En el arbitraje internacional, el Estado enfrenta riesgos reputacionales y patrimoniales más elevados, incluyendo la posibilidad de ejecución de activos en el extranjero. Este contexto genera un entorno de presión que incentiva el cumplimiento oportuno de los laudos, a fin de evitar consecuencias más gravosas. En cambio, en el ámbito nacional, la ausencia de mecanismos de coerción equivalentes permite que el Estado actúe con mayor discrecionalidad.
Este doble estándar genera una distorsión en la percepción de justicia y equidad dentro del sistema arbitral. Los operadores nacionales se ven sometidos a condiciones menos favorables que los inversionistas extranjeros, lo que debilita la confianza en el sistema. En consecuencia, el arbitraje pierde coherencia como mecanismo uniforme de resolución de controversias.
Implicancias estructurales: Crisis de confianza y debilitamiento del arbitraje
El incumplimiento reiterado de los laudos arbitrales por parte del Estado genera una crisis de confianza en el sistema, afectando tanto a operadores nacionales como internacionales. La percepción de que una decisión arbitral no garantiza su ejecución efectiva reduce el atractivo del arbitraje como mecanismo de solución de controversias. En consecuencia, se debilita uno de los pilares fundamentales del sistema de contratación pública.
Esta situación impacta directamente en la toma de decisiones de inversión, ya que los agentes económicos evalúan no solo el marco normativo, sino también su aplicación práctica. La falta de cumplimiento de los laudos introduce un elemento de incertidumbre que incrementa el riesgo país. En ese sentido, el problema trasciende el ámbito jurídico y se convierte en un factor económico relevante.
Además, el incumplimiento estatal genera un efecto sistémico que afecta la legitimidad del arbitraje como institución. Si las decisiones arbitrales no se cumplen, el mecanismo pierde su carácter definitivo y se percibe como insuficiente. En consecuencia, se produce un debilitamiento progresivo del sistema que puede comprometer su sostenibilidad a largo plazo.
Conclusión
El análisis desarrollado permite concluir que el incumplimiento de los laudos arbitrales por parte del Estado peruano constituye una problemática estructural que combina factores jurídicos, económicos e institucionales. A pesar de la claridad del marco normativo, la práctica demuestra que el cumplimiento no depende de la norma, sino de la voluntad y capacidad de gestión del Estado. En consecuencia, el arbitraje pierde eficacia como mecanismo definitivo de solución de controversias.

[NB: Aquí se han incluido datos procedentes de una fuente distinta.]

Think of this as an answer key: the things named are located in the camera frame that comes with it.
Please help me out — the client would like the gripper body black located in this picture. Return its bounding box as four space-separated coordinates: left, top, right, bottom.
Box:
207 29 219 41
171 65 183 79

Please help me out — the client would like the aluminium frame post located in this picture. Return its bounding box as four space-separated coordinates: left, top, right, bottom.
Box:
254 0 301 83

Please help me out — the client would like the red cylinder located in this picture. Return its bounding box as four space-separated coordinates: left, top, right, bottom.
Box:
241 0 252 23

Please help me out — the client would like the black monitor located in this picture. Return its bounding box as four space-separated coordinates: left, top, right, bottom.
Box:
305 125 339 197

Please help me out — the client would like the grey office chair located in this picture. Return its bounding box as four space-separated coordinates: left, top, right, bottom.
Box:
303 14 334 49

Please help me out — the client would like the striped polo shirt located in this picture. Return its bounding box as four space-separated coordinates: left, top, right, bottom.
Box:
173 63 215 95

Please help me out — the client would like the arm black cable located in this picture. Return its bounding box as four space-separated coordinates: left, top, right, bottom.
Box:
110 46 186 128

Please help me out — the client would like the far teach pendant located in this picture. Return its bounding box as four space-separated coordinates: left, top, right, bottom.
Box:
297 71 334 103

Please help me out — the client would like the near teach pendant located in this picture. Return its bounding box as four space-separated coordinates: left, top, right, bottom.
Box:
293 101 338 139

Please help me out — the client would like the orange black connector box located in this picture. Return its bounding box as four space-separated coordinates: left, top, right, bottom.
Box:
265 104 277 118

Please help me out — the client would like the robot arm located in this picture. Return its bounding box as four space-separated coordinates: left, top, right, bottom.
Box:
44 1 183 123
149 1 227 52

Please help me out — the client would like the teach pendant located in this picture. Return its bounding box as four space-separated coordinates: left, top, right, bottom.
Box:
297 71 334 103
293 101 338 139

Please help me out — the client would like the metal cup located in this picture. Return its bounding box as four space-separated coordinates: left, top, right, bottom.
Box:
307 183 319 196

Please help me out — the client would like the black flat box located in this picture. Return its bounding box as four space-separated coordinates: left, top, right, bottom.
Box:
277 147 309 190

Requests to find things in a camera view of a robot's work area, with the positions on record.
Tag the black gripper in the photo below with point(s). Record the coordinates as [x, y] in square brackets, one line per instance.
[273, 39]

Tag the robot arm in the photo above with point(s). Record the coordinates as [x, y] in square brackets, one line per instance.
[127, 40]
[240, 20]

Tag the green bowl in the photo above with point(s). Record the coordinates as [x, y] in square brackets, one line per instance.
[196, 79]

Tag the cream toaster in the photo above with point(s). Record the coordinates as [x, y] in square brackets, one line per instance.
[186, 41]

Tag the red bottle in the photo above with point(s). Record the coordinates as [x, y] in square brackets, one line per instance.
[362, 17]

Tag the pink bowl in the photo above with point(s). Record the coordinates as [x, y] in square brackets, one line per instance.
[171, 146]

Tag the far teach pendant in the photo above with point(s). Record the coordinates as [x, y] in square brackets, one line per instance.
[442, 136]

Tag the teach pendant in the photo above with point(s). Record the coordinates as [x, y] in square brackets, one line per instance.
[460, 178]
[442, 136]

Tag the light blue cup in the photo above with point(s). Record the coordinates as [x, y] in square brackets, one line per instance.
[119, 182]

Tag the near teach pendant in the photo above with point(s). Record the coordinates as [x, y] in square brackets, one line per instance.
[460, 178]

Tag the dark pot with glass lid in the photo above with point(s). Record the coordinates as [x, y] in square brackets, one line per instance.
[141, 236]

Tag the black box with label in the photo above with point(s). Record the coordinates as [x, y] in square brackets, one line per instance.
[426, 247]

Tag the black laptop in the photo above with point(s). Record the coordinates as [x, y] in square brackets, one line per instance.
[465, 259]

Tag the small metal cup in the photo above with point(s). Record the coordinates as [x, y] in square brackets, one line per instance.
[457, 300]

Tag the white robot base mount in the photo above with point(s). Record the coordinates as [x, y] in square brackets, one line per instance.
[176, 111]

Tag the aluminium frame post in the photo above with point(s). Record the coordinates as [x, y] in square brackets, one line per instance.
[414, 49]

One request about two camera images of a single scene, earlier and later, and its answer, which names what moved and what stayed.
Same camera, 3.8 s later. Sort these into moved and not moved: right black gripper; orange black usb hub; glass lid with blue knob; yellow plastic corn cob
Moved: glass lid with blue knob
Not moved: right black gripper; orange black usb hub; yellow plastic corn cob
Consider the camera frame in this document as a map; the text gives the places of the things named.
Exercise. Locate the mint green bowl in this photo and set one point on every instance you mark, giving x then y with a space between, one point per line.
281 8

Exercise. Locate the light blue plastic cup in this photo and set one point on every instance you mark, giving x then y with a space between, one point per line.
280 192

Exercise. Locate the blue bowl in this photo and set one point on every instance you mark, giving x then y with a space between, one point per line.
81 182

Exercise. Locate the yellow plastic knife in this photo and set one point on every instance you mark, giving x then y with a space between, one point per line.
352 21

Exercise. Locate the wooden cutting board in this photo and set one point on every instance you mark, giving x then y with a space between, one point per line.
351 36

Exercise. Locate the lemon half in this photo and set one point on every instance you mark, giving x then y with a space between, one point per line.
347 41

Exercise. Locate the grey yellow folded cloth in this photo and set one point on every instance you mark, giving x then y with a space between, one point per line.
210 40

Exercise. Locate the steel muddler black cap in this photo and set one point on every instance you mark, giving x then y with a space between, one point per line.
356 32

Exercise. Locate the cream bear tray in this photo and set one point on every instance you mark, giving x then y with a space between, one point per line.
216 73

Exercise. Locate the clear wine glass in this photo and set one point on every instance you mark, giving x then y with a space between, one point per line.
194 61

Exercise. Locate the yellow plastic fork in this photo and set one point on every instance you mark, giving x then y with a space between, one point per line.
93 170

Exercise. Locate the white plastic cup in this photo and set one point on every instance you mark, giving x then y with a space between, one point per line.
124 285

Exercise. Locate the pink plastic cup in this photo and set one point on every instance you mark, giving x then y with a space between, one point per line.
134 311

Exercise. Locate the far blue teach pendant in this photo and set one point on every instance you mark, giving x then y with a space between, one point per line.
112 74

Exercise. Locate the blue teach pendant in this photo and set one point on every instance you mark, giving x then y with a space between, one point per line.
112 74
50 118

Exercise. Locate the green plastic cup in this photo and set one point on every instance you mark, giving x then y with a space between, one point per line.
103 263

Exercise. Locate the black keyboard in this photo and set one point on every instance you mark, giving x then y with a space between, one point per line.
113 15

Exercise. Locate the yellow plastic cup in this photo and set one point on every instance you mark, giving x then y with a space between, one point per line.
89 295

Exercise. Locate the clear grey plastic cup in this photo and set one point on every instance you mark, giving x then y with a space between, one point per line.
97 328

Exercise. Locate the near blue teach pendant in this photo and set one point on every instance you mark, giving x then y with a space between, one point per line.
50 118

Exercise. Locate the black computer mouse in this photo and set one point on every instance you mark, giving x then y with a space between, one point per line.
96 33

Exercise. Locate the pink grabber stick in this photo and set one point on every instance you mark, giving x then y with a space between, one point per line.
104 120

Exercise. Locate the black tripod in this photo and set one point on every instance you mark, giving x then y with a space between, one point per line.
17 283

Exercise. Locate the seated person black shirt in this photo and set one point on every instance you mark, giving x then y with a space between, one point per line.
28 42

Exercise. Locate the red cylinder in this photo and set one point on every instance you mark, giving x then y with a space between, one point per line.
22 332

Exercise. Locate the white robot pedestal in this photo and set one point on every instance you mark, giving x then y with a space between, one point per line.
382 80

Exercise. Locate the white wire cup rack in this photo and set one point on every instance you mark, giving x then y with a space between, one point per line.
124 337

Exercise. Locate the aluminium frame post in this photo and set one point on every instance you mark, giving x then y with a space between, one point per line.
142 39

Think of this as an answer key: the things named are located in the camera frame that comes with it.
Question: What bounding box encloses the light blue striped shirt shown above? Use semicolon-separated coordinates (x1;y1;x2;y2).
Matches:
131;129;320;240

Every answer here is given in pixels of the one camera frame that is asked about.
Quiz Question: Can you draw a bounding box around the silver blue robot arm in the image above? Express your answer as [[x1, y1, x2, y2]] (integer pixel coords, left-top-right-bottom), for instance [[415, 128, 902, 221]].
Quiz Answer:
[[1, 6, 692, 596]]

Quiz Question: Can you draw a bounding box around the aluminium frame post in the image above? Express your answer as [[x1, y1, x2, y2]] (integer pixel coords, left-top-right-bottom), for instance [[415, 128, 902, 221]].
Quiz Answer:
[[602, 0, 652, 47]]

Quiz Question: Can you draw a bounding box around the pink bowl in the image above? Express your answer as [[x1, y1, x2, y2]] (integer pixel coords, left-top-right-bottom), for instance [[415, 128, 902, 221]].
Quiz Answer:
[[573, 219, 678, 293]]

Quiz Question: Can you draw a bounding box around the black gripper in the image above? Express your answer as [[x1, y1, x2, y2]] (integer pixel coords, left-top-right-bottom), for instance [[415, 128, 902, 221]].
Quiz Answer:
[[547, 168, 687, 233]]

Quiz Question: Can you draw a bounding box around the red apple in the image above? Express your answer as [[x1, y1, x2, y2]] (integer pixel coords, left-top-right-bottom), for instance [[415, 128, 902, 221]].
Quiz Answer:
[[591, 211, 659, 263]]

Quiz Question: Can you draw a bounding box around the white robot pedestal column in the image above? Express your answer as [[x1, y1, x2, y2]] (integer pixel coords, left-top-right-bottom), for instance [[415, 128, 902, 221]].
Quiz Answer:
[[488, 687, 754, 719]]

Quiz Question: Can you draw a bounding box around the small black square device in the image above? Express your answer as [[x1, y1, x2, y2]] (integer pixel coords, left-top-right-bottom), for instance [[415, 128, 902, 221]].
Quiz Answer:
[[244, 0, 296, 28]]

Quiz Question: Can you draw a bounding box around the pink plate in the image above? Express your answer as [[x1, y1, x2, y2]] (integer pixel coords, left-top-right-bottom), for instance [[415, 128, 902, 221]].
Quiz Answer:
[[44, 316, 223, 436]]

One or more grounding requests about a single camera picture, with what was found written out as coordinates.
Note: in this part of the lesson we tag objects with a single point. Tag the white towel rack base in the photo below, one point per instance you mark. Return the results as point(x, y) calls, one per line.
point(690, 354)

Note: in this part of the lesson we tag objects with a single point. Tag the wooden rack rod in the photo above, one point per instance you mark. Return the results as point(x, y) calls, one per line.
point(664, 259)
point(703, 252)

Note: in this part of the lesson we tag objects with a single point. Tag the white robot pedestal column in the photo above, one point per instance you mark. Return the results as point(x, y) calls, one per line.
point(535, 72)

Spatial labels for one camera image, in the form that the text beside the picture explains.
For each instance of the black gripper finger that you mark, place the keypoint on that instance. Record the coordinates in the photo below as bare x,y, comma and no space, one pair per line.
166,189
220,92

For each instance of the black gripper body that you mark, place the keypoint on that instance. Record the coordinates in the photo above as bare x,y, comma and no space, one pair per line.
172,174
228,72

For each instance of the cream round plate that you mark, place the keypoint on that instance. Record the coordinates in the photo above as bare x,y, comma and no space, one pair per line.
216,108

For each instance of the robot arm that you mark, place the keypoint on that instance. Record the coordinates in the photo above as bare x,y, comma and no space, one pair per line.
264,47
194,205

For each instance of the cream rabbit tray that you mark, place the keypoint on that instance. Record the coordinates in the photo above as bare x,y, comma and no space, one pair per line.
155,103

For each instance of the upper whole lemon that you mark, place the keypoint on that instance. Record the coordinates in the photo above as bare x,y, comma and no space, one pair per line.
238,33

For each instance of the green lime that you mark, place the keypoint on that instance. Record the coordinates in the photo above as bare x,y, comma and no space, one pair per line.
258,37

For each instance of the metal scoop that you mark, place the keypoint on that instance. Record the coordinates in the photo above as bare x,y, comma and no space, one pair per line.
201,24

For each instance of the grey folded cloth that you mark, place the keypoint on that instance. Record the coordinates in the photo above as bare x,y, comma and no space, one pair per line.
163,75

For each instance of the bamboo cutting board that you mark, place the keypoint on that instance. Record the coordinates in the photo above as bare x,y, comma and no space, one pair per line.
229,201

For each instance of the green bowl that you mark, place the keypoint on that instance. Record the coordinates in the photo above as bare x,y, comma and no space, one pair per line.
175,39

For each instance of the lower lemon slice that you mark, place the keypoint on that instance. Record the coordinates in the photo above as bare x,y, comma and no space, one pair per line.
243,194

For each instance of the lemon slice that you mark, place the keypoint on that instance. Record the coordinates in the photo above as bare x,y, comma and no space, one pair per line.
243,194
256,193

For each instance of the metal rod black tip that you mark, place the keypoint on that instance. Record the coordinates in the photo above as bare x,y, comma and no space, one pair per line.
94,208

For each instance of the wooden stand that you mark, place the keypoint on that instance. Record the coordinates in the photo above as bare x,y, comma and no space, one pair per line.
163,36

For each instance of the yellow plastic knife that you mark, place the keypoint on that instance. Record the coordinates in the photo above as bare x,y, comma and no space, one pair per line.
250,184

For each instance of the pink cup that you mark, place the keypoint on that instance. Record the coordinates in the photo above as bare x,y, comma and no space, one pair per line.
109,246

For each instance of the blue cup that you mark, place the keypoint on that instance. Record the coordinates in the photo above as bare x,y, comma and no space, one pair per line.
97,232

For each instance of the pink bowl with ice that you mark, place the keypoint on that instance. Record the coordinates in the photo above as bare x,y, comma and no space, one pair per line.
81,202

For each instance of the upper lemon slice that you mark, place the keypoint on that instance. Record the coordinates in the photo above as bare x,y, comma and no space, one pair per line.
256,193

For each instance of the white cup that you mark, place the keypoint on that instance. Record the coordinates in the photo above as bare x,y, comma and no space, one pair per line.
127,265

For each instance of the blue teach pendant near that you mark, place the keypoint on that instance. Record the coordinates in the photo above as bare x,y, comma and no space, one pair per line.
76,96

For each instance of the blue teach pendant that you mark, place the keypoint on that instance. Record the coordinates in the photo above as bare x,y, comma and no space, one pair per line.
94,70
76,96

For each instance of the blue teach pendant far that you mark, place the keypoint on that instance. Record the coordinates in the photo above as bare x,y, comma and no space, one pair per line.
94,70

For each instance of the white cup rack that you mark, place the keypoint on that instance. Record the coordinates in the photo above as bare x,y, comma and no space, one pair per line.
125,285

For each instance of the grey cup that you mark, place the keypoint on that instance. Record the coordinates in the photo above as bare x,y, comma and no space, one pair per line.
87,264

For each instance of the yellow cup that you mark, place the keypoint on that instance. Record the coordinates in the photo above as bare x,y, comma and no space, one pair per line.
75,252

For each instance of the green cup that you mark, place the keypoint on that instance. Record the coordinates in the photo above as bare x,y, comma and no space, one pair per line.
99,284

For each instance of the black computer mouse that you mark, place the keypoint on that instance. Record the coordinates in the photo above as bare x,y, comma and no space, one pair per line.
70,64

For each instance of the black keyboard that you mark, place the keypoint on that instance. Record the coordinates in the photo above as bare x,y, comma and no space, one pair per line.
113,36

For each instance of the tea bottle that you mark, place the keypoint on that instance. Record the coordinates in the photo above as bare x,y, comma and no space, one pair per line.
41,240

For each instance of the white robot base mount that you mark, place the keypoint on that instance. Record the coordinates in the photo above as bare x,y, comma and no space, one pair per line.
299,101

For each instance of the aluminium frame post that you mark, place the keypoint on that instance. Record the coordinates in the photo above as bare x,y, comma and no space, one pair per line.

En síntesis, se ha evidenciado que el problema no radica en la falta de regulación, sino en la ausencia de una cultura de cumplimiento y planificación dentro de la administración pública. Asimismo, se ha demostrado que la dilación en el pago genera costos adicionales, afecta la confianza de los inversionistas y distorsiona el funcionamiento del sistema arbitral. En ese sentido, resulta imprescindible abordar el problema desde una perspectiva integral.
A partir de lo expuesto, surge la necesidad de replantear el rol del Estado dentro del sistema arbitral y cuestionar la coherencia de su comportamiento frente a sus propias obligaciones. Resulta pertinente analizar si el modelo actual requiere ajustes normativos o, más bien, una transformación en la gestión pública y en los incentivos institucionales. Finalmente, queda abierta la reflexión sobre si el arbitraje podrá mantener su legitimidad mientras el principal obligado a cumplir sus decisiones continúe incumpliéndolas.